Multiple IDELAYCTRLs in V-5: how, and why?

Guest
I'm on Virtex-5, and have a lot of IODELAYs, for fixed and variable
input delays. I've read chapter 7 of the User Guide, and AR #39966,
about IODELAY_GROUPs. I need to instantiate one or more IDELAYCTRLs,
and my options are (1) to instantiatiate one of them, and let the tool
fix everything up, or (2) instantiate lots of them, and do it all by
hand.

Here's the bit I don't understand. What's wrong with (1)?

Page 342 of ug190 says "The most efficient way to use the IDELAYCTRL
module is to define and lock down the placement of every IDELAYCTRL
instance used in a design....Xilinx strongly recommends using
IDELAYCTRL with a LOC constraint", but the UG doesn't seem to say
anywhere why this is the case. What's the point? And why don't the
tools just conenct up the IDELAYCTRLs anyway, without being told to?
The IODELAY is useless without it.

Thanks.
 
nospam@nospam.com wrote:
I'm on Virtex-5, and have a lot of IODELAYs, for fixed and variable
input delays. I've read chapter 7 of the User Guide, and AR #39966,
about IODELAY_GROUPs. I need to instantiate one or more IDELAYCTRLs,
and my options are (1) to instantiatiate one of them, and let the tool
fix everything up, or (2) instantiate lots of them, and do it all by
hand.

Here's the bit I don't understand. What's wrong with (1)?
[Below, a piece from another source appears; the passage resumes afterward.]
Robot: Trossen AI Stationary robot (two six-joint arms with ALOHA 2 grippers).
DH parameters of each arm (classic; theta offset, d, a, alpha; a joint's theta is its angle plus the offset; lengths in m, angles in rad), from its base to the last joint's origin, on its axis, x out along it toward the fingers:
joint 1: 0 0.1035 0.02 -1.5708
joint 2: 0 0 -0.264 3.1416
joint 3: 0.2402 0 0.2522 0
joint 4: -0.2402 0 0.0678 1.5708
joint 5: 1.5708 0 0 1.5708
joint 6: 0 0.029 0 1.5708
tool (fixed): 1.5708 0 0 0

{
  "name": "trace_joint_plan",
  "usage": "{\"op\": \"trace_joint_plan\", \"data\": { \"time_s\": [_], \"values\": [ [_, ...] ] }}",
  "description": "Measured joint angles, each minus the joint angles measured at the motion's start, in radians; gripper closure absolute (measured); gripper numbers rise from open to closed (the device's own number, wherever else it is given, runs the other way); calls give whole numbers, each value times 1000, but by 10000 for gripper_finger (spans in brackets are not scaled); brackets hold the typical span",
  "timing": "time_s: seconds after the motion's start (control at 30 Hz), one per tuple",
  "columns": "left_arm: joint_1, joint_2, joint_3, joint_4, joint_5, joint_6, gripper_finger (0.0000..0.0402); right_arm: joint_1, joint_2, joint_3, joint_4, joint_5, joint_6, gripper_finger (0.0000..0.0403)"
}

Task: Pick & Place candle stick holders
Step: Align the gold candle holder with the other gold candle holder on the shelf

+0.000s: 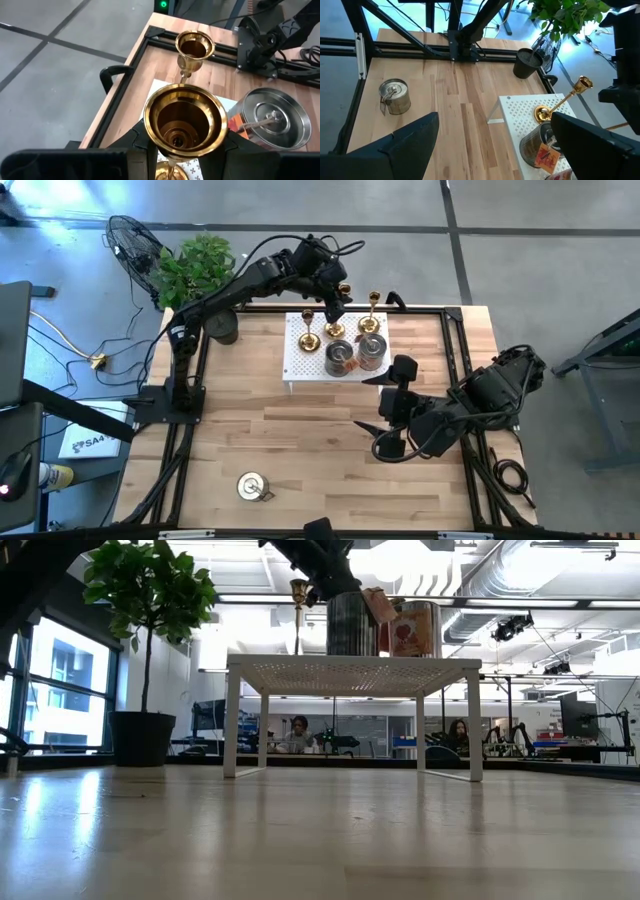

Page 342 of ug190 says "The most efficient way to use the IDELAYCTRL
module is to define and lock down the placement of every IDELAYCTRL
instance used in a design....Xilinx strongly recommends using
IDELAYCTRL with a LOC constraint", but the UG doesn't seem to say
anywhere why this is the case. What's the point? And why don't the
tools just conenct up the IDELAYCTRLs anyway, without being told to?
The IODELAY is useless without it.

Thanks.


The IDELAYCTRL is one of the most poorly handled structures in the V5.
That being said, I believe the user guide was written before the
introduction of the IODELAY_GROUP to the tools. Using groups is
the new "preferred" method. In a simple system where you have only
one 200MHz reference clock and don't use the LOCK output of the
IDELAYCTRL, you can either use the original option (1) - one
IDELAYCTRL and no LOC constraint - or you can assign all IODELAYs
to the same IODELAY_GROUP. If you're unfortunate enough to work on
an XPS / EDK design, then you might need to have multiple IODELAY_GROUP
constraints to avoid hand placement of all IDELAYCTRL's.